The limitation of treatments by health plans

Our Judiciary is incredible, because when we think we are going to rescue legal certainty, our judges create more instabilities, modifying existing long-standing jurisprudential understandings, already pacified in the national legislation.

On the 8th, the Second Section of the STJ (Superior Court of Justice) considered that, as a rule, the procedures and events established by the ANS (National Health Agency) were exhaustive, and health operators (agreements) were not obliged to cover treatments not provided for in the ANS list. However, to play nice, since they live in another reality, the ministers of the STJ set some parameters so that, in exceptional situations, the plans pay for procedures not provided for in the ANS list, thus pronouncing: “such as, for example, the therapies with medical recommendation, without a therapeutic substitute in the ANS list, and that have proof of technical bodies and approval of institutions that regulate the sector”.

Most ministers defended and scored the following theses:
1) That the role of ANS is exhaustive (cannot be expanded);
2) That health plan operators are not required to pay for treatments not listed in the ANS;
3) It is possible to contract (by the citizen) extended coverage outside the ANS role;
4) That if there is no therapeutic substitute and the procedures provided for by the ANS have been exhausted, there may be, exceptionally, coverage of the treatment. They place several constraints, which are difficult to comply with, making this exceptional possibility almost impossible.

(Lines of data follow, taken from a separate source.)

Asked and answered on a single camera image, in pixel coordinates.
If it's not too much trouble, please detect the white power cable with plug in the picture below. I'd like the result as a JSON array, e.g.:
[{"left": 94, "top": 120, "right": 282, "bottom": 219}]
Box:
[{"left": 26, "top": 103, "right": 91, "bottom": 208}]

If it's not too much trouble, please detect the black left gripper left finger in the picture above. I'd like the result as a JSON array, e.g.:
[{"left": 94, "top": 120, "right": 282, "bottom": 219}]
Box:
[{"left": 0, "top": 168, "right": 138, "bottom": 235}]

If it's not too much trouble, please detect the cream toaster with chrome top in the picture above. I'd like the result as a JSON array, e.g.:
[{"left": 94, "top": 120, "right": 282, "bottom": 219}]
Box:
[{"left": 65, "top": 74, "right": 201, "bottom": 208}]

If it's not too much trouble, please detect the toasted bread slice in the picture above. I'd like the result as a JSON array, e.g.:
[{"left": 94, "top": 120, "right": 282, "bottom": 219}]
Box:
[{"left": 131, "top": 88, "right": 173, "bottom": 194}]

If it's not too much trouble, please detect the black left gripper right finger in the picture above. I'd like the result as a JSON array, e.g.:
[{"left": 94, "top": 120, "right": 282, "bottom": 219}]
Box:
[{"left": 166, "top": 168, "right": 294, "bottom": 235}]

In order to justify and defend such a situation outside the reality in which we live, most ministers stated that “the exhaustiveness of the ANS role is fundamental for the proper functioning of the supplementary health system, guaranteeing protection, including for the beneficiaries – who could be jeopardized if the plans had to indiscriminately pay court orders to cover procedures outside the autarchy’s list”.

Now ministers, with all our respect, you are there in the STJ to judge with equality and not defend one part (health plans) to the detriment of another (citizens). The large health plan operators accumulate profits annually and when they contracted agreements with citizens decades ago, it was not agreed that they would be linked to an ANS list. By the way, this has always been the understanding of justice, which now, with a “pencil stroke”, has changed to defend health plans.

Such a procedure in the judgment is very strange, since the historical understanding of the country’s Courts, for decades, is predominantly in favor of a broader interpretation and consider the list or list of the ANS as a minimum or exemplary reference.

Dear “illuminators”, the change brought about by you puts, in practice, the change in the character of the list that will give health plan operators the right to deny patients treatments that are not yet on the ANS list, even if they have been prescribed by doctors and have proven effectiveness, as the “impediments” placed as exceptional will not be fulfilled in time to provide care to the member.

Law No. 9656/03/06/1998 – Health Plans Law, states in its article 10 that all treatments for diseases included in the ICD (International Classification of Diseases) of the WHO (World Health Organization) are mandatory coverage by the operators.

The, we can say, “economic terrorism” is the only argument of the “illuminators” who do not respect the positive laws in Brazil and the operators to defend the changes. The broad interpretation that has been given, as we have said, for decades, has never meant a real threat to the profits of companies operating health plans, which, by the way, continue with increasing profits with each balance sheet.

Did any minister in favor of such an understanding have the courage or take the time to think about it? In other words, if operators the way they are have high profitability every year, why change justifying that they are in danger if they continue like this? They certainly haven’t had time to think about it, as they’re always so busy.

It is important to note that operators were recently authorized by the ANS to correct the values ​​of their plans by more than 15%.

At the very least, the ministers should determine that this new understanding should start to apply to new health plan contracts, not reaching the previous contracts. The truth is that citizens are always the most vulnerable side in this relationship, as they will not be able to count on treatment at the moment of greatest need.

By the way, ministers, when the citizen hires a health plan, it is because they want to have something more, a differential, a plus, at the time of need for care, because if it is only to have what the public network offers, we will everyone to use the public health system (overcrowding), saving the money from the monthly fees of the plans so that when necessary we can make the payments, since with a plan or without a plan, the coverage will be the same as the public network.

Finally, God keep us, because those who should demand compliance with the laws are practicing judicial activism totally contrary to the positive legislation and the interests of citizens.

Toninho Menezes He is a master of public law, a lawyer and a university professor.